* [Required work]: Search the listing below for the line containing "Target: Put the". From there through the line containing "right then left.", transcribe every line exactly, both ends included.

* [Source data]:
* * *
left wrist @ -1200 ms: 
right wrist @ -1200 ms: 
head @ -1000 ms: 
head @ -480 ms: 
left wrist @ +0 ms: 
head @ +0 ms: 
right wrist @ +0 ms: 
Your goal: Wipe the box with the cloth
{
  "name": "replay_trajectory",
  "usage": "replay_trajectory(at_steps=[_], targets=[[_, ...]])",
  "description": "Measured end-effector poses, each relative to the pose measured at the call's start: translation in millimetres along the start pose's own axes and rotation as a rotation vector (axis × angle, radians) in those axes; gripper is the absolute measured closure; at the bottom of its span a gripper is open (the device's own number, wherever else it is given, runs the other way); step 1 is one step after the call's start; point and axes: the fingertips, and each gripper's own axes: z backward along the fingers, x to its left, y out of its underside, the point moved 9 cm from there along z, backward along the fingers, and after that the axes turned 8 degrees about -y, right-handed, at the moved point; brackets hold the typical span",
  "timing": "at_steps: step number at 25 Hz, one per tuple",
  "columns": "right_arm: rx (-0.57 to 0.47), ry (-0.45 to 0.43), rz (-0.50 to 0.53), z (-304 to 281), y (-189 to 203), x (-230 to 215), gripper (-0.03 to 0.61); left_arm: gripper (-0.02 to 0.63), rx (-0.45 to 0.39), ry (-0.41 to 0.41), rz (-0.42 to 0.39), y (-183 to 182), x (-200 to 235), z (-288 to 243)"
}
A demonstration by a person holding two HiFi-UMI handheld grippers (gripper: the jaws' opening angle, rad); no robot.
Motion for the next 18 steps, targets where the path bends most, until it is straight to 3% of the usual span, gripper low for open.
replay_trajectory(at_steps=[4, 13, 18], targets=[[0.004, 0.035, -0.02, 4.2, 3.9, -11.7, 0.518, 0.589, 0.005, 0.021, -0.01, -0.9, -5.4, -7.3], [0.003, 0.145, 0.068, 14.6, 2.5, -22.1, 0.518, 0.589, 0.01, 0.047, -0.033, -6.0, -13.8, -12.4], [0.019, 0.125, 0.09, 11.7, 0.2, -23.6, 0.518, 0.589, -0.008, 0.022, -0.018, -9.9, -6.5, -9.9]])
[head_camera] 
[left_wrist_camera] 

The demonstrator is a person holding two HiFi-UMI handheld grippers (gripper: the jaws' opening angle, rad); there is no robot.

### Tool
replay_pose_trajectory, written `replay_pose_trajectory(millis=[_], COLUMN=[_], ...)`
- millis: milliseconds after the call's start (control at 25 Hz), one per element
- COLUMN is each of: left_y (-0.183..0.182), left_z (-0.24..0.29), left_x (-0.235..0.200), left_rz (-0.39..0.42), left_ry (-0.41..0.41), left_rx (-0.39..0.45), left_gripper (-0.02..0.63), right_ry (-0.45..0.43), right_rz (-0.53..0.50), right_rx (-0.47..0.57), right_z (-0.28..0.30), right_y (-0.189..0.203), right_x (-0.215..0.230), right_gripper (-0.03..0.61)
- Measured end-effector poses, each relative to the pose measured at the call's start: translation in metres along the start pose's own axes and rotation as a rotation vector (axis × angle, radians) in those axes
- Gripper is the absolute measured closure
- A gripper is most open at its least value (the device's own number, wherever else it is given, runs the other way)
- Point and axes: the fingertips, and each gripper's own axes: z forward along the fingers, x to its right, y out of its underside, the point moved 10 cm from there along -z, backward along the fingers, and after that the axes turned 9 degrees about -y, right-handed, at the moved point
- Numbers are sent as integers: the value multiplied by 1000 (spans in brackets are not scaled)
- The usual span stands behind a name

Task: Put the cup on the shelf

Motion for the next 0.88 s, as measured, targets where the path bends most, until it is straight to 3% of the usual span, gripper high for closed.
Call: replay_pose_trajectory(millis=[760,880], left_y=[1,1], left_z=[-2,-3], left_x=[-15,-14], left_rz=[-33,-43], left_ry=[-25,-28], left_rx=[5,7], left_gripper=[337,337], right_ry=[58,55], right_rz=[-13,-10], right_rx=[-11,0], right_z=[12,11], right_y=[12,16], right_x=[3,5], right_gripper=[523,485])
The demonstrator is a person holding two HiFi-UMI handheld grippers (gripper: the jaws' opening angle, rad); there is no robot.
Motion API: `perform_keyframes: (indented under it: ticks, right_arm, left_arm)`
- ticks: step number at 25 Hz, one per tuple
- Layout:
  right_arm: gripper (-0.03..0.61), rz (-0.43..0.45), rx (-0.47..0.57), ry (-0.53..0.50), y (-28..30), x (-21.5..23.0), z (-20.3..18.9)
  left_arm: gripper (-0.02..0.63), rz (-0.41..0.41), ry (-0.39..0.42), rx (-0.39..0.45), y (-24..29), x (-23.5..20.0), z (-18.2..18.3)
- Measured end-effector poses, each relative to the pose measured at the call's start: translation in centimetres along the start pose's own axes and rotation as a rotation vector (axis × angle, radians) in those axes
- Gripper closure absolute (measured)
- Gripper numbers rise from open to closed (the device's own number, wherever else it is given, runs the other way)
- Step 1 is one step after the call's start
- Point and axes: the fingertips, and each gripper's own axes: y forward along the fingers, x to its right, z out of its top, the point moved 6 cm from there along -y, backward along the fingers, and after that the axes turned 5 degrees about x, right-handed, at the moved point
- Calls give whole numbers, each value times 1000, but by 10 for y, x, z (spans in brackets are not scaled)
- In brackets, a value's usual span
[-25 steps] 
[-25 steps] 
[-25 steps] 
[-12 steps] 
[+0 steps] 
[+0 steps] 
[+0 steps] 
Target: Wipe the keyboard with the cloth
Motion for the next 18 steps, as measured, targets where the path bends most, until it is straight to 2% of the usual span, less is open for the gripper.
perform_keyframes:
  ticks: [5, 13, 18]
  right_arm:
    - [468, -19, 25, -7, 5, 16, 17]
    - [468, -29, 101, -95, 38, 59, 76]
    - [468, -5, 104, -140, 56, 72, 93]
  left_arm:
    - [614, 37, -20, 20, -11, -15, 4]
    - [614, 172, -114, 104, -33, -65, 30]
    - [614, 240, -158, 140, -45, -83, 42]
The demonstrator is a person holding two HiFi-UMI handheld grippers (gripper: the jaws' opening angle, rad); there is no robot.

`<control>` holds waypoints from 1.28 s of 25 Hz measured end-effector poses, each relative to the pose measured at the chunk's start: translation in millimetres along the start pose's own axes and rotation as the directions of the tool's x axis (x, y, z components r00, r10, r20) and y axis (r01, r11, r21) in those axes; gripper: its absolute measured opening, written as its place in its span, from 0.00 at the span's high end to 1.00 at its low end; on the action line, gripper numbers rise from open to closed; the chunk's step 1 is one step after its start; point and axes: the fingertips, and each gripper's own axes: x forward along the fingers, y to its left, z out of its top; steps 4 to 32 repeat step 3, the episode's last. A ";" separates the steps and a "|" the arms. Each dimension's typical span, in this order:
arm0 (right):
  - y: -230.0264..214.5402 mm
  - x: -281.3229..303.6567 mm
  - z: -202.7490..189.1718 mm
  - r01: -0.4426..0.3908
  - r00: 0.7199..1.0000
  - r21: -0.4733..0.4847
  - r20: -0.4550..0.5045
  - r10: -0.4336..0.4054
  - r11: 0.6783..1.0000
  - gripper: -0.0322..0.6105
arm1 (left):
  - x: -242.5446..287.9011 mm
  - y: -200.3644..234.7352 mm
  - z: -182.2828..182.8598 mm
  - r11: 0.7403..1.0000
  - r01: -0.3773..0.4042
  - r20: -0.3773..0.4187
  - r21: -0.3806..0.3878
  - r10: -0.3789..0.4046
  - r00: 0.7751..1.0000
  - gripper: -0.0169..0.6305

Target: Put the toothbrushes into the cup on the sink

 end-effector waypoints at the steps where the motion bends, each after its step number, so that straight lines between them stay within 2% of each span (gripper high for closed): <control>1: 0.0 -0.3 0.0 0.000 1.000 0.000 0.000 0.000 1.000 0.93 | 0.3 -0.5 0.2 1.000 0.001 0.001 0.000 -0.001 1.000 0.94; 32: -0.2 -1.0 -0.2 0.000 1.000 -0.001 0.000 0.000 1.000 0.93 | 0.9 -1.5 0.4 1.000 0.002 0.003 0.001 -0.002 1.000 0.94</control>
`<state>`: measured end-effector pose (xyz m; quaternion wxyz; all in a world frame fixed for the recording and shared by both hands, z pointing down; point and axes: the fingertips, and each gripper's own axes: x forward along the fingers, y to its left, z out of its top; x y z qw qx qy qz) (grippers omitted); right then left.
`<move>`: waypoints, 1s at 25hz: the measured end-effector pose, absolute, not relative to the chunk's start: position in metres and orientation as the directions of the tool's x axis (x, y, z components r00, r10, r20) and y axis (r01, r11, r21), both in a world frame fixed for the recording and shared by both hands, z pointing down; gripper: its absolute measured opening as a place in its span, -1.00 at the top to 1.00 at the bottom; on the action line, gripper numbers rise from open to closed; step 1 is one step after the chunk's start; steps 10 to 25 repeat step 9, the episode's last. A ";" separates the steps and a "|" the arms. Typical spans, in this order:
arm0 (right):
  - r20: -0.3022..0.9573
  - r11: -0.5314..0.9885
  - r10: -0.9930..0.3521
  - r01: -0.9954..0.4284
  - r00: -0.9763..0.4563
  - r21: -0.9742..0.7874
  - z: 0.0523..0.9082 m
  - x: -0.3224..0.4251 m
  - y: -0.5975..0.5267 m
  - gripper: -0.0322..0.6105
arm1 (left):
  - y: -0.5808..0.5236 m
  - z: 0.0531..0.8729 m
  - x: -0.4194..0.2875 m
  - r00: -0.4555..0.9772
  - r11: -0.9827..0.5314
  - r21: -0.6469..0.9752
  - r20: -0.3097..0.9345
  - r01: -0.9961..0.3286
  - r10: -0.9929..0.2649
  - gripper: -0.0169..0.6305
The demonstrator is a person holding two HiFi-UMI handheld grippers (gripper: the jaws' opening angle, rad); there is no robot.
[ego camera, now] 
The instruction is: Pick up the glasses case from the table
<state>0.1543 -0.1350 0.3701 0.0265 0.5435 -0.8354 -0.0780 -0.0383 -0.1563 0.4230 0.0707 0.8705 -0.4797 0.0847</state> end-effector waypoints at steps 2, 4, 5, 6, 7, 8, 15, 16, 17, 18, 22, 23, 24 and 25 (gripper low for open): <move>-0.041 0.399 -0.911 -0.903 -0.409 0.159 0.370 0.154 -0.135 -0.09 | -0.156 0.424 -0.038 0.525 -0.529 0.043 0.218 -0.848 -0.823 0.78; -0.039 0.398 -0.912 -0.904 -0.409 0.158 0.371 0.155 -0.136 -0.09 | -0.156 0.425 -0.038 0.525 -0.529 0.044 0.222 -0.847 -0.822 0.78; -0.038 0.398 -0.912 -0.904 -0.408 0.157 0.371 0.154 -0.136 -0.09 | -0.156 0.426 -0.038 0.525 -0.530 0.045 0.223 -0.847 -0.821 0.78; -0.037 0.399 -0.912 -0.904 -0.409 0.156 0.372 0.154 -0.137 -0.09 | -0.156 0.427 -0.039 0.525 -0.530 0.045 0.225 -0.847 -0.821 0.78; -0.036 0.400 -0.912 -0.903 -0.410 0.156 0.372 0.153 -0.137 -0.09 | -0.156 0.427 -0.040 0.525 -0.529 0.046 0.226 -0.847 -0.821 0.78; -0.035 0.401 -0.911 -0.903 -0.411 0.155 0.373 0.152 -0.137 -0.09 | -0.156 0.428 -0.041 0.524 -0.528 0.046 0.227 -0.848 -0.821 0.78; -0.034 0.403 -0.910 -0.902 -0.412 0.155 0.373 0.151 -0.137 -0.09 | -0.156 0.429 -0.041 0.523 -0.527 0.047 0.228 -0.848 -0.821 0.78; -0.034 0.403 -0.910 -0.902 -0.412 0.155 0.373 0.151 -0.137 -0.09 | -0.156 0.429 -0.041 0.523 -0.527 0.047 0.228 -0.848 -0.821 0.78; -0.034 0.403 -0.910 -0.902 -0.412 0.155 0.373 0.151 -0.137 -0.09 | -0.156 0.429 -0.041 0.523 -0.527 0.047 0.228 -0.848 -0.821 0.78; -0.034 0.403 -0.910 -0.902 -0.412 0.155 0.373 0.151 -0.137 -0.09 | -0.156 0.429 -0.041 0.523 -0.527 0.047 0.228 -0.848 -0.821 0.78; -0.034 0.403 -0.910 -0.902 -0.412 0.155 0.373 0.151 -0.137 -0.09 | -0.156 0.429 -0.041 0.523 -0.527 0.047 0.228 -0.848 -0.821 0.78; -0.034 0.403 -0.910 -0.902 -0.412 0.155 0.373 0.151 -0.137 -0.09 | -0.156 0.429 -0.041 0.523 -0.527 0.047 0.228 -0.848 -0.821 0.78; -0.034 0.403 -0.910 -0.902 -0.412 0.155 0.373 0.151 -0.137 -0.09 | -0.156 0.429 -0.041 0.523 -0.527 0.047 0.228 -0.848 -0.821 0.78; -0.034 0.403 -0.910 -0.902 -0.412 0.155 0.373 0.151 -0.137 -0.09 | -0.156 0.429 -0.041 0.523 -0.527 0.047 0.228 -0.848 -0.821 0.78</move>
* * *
* [Answer to the exercise]:
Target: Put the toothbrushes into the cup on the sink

 end-effector waypoints at the steps where the motion bends, each after its step number, so that straight lines between them stay within 2% of each span (gripper high for closed): <control>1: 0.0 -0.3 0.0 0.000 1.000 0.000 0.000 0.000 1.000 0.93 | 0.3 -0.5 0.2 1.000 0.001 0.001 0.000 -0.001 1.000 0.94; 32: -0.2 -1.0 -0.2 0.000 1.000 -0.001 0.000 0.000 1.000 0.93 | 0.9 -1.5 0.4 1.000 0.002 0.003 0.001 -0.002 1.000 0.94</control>
`<state>`: measured end-effector pose (xyz m; quaternion wxyz; all in a world frame fixed for the recording and shared by both hands, z pointing down; point and axes: the fingertips, and each gripper's own axes: x forward along the fingers, y to its left, z out of its top; x y z qw qx qy qz) (grippers omitted); right then left.

The exercise is now complete.